__Instructions for the task__.
Go through the data below and copy each line that includes "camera".

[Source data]
--- START ---

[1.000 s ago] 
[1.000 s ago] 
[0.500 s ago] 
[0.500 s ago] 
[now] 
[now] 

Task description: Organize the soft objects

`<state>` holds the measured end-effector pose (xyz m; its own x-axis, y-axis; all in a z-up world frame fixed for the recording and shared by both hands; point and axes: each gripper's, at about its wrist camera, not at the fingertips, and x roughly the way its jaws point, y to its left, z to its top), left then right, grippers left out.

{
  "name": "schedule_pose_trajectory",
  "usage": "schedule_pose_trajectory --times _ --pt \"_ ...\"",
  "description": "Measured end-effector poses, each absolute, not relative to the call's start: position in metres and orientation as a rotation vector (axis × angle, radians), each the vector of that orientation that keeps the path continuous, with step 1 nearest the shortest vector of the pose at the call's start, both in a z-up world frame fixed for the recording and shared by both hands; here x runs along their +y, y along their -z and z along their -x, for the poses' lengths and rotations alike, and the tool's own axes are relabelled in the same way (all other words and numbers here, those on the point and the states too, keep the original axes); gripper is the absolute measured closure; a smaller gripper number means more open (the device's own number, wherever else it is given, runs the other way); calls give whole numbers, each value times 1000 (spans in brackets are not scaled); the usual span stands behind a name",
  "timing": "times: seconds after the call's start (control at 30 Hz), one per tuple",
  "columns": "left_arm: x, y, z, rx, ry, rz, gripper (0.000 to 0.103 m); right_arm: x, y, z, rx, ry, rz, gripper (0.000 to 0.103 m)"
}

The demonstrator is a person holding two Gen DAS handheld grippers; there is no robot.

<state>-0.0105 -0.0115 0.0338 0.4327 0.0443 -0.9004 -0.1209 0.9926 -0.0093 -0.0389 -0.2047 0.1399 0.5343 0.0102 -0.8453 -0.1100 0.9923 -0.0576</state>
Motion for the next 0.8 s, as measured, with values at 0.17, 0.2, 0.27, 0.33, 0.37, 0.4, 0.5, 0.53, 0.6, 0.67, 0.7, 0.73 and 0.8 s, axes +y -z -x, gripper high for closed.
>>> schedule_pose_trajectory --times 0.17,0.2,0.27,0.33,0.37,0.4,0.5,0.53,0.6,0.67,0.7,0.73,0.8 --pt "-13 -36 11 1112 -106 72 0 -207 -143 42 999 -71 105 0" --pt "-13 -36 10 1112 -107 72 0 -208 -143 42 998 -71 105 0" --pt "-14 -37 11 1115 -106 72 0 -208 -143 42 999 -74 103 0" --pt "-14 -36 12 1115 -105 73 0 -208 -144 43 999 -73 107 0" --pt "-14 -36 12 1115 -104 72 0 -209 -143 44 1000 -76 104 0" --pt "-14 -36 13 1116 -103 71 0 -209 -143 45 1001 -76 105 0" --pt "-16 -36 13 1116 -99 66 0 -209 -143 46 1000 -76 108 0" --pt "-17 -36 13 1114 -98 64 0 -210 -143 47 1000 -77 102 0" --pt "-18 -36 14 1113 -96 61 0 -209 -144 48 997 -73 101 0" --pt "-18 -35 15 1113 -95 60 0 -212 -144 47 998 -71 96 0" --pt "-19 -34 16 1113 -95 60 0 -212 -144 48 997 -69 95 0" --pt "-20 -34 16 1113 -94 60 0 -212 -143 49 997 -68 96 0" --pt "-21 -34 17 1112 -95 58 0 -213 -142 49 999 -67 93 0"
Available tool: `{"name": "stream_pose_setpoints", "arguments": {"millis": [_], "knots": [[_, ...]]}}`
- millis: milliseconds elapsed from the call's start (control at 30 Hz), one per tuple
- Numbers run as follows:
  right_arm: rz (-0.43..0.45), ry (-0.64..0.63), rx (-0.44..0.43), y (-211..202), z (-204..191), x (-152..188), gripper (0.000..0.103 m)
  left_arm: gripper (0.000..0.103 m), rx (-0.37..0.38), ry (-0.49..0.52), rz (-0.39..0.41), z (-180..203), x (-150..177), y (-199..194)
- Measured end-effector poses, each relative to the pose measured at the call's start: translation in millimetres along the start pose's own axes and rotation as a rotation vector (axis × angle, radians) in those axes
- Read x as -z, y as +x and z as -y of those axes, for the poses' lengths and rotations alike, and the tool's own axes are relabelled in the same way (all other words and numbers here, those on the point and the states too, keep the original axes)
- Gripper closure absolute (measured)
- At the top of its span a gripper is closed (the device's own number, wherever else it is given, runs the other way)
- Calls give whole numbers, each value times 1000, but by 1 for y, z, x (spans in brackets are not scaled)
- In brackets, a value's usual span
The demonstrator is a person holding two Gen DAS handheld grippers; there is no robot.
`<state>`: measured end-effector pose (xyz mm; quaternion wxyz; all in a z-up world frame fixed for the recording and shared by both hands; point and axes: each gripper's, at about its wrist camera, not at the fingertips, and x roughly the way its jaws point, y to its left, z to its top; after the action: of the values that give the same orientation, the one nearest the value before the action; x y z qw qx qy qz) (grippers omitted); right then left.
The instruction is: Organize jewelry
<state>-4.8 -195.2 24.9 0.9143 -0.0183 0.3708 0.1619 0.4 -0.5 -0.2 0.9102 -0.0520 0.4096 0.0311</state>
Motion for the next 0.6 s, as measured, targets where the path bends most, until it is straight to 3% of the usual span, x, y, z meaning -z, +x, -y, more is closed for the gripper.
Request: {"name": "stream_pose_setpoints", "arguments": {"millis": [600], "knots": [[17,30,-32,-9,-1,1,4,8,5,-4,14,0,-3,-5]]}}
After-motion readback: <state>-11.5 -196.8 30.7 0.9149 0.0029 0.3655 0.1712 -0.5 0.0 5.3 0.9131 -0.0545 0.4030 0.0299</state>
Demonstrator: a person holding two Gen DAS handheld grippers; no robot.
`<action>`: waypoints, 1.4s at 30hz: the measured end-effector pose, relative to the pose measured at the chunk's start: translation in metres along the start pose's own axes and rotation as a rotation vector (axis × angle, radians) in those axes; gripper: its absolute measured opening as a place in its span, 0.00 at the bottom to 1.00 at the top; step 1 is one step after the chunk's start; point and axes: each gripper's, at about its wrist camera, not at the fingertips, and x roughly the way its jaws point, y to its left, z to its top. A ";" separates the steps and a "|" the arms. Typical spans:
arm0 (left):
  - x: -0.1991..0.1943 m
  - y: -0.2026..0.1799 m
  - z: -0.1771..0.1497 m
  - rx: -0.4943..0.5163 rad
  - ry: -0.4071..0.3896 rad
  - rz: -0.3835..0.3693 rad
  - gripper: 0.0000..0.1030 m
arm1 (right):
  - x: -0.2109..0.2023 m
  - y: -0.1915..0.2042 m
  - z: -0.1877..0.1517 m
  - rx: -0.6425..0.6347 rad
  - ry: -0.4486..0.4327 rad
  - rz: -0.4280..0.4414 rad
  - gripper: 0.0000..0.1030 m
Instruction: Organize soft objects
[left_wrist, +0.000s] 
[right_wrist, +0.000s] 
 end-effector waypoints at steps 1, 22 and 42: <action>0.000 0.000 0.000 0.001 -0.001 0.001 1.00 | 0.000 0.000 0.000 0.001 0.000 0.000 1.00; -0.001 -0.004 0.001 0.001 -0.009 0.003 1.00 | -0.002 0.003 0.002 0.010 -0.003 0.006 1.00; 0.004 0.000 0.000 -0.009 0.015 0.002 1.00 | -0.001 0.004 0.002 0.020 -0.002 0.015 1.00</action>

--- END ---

__Exercise output__.
`<state>` holds the measured end-effector pose (xyz m; its own x-axis, y-axis; all in a z-up world frame fixed for the recording and shared by both hands; point and axes: each gripper's, at about its wrist camera, not at the fingertips, and x roughly the way its jaws point, y to its left, z to its top), left then right, grippers left out.
`<state>`: measured end-effector pose (xyz mm; quaternion wxyz; all in a z-up world frame fixed for the recording and shared by both hands; point and axes: each gripper's, at about its wrist camera, not at the fingertips, and x roughly the way its jaws point, y to its left, z to its top; after the action: of the values that give the same orientation, the one nearest the value before the action; x y z qw qx qy qz) (grippers omitted); right then left.
`<action>`: waypoints, 1.4s at 30hz: the measured end-effector pose, relative to the pose measured at the chunk's start: translation in metres along the start pose's own axes and rotation as a rotation vector (axis × angle, radians) in those axes; gripper: its absolute measured opening as a place in its span, 0.00 at the bottom to 1.00 at the top; step 1 is one step after the chunk's start; point and axes: each gripper's, at about its wrist camera, not at the fingertips, and x roughly the way its jaws point, y to its left, z to its top. A ";" separates the steps and a "|" the arms. Typical spans:

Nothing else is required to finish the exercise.